Escaping to the beautiful fringe
Have you noticed how many good-looking people there are in Melbourne?
I had the luxury of observing a most attractive and interesting crowd when I went to see Canadian folk singer Martha Wainwright at the Northcote Social Club on Friday night. Everyone looked good, even the bouncer.
I have never seen so many perfectly fashionable blunt fringes, choppy fringes, asymmetrical fringes, rats tails and mullets together in the one place at one time. The woman on the ticket desk had long black hair and a silky black fringe that ended just above her shapely thin dark brows. Her skin was pale and flawless, her dress was decorated with unfrayed ribbons and lace.
After she had stamped my wrist, the lovely mouth beneath the neat fringe said "thank you Rachel", like she had known me for a long time and was really happy that I had shown up.
In the band room, small groups watched Josh Ritter sing. Ritter was the support act. The cute stories he told between songs and in the middle of songs were heart-melting. And he was very modest. "I am so proud to be here," he said more than once.
After a fair bit of this sort of thing, interspersed with self-deprecating love songs and foolish grins, some sections of the audience became over-heated.
"Oh, you're good," one woman called out. "Will you marry me Josh?" another said.
I was there on my own, so I had nothing better to do than stare at other people and eavesdrop on their conversations. A group of six came in and stood by me: three women and three men. One of the women was younger than the other two. She wore a denim mini and a T-shirt that said "faded", which obviously referred to the grey cotton it was printed on rather than the wearer herself, who was young, blonde and pink-cheeked.
She put her arms around one of the men. The other four moved off a bit and started talking about how much weight they had put on.
"Look," said one of the men, a tall slender fellow with a couple of petite rats tails at the nape of his neck, "I've started to get breasts!"

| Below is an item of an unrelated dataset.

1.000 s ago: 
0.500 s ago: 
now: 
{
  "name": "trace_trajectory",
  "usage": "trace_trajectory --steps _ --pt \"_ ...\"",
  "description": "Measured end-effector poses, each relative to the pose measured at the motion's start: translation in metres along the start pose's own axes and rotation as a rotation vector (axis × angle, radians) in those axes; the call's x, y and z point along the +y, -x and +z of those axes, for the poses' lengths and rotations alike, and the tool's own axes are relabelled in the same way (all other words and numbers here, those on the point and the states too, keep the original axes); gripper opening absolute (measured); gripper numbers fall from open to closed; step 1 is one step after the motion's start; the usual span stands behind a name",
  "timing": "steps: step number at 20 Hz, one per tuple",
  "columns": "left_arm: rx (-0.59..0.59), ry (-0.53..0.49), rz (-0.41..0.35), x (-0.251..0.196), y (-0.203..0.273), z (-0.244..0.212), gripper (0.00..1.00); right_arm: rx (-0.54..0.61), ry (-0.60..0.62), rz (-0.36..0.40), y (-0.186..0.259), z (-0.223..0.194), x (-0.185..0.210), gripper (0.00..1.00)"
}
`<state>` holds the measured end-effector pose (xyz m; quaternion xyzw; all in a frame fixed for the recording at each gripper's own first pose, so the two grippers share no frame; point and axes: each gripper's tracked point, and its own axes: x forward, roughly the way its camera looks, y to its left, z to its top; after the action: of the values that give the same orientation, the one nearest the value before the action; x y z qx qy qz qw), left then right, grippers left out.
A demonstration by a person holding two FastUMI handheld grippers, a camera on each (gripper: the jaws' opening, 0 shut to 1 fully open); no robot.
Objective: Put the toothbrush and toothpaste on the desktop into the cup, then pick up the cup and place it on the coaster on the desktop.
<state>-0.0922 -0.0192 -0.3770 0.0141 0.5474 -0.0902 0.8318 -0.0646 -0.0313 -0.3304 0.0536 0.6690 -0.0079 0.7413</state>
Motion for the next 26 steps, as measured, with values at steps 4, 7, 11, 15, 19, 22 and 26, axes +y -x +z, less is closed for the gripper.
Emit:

One of the women complained she had gone up a whole size in the past year. The other one, who was dark and wore a slim-fitting leather jacket sprinkled with plastic slogan badges that I couldn't read in the dark, said her waist used to be so much finer than it was now.
I got another pot and when I came back the two men had their arms around each other's waists. Measurement did not seem to be an issue.
I love the Melbourne that starts at 10pm and ends some time the next morning, the city where the town square is a pool table and the water cooler is a bar. The city that is poorly lit and grubby, the city of sideburns and cowboy shirts and cigarette machines, the city where the heroes have guitars rather than footballs, where what you hear is sound - pure sweet dirty sound rather than cynical, pre-rinsed, meaningless sound bites.
Age, parenthood and geography mean that this is a Melbourne I visit less and less. Much of my life now happens in bright, sober, tracksuit-filled spaces: supermarkets, kitchens, the driver’s seat of the white station wagon.
Friday night reminded me just how much I miss the dark honesty of this other Melbourne.
Defiant, damaged and super-talented, the awesome Martha Wainwright could be a pin-up girl for this place. Her hit is Bloody Mother F---ing Asshole, a song about her folk singer father. The song is fairly bracing but it is nevertheless refreshing to come across someone who is angry at their father rather than their mother.
On Friday, Martha saved her swearwords for the end of the gig. Lids heavy and blonde hair frayed, she clung to the microphone for her first few songs, giggling one minute, howling the next.
When she sang Far Away, the first track on her brilliant album, I felt tears spin up behind my eyes. For me, for her, who knows?
Martha sang: "I have no children, I have no husband/I have no reason to be alive/Oh give me one." Before Martha had come on, I'd been talking to the beautiful woman next to me.
She was 38 but didn’t look it. She said: "I've given myself till the end of summer to find someone to have a baby with."
That night the temperature dropped below zero. Driving home, the stars were brilliant over the frozen city.